*To do*: Print the data that follows exactly.

*The data*:
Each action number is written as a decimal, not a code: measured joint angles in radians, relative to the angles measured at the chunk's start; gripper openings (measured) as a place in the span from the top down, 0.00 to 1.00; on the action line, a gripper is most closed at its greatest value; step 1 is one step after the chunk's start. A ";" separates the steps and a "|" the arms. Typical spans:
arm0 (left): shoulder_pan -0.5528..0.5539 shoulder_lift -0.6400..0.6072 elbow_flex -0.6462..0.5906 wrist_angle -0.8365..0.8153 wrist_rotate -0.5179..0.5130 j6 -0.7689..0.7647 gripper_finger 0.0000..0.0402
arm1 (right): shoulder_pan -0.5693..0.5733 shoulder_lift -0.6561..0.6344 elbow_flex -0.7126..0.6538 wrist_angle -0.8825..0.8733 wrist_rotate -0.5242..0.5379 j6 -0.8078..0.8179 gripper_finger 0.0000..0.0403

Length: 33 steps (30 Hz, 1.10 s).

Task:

*Output*:
Each action number is written as a decimal, not a code: measured joint angles in radians, relative to the angles measured at the chunk's start; gripper openings (measured) as a place in the span from the top down, 0.00 to 1.00; on the action line, a gripper is most closed at its greatest value; step 1 is one step after the chunk's start. A ";" separates the steps and a "|" the arms. Typical spans:
arm0 (left): shoulder_pan -0.5528..0.5539 shoulder_lift -0.6400..0.6072 elbow_flex -0.6462..0.5906 wrist_angle -0.8365..0.8153 wrist_rotate -0.5179..0.5130 j6 -0.7689..0.7647 gripper_finger 0.0000..0.0402
arm1 (right): shoulder_pan -0.5693..0.5733 shoulder_lift -0.6561..0.6344 elbow_flex -0.7126..0.6538 wrist_angle -0.8825..0.8733 wrist_rotate -0.5242..0.5379 j6 -0.8078..0.8179 gripper_finger 0.0000..0.0403

Length: 33 steps (30 Hz, 1.10 s).

Task:

The output above is complete.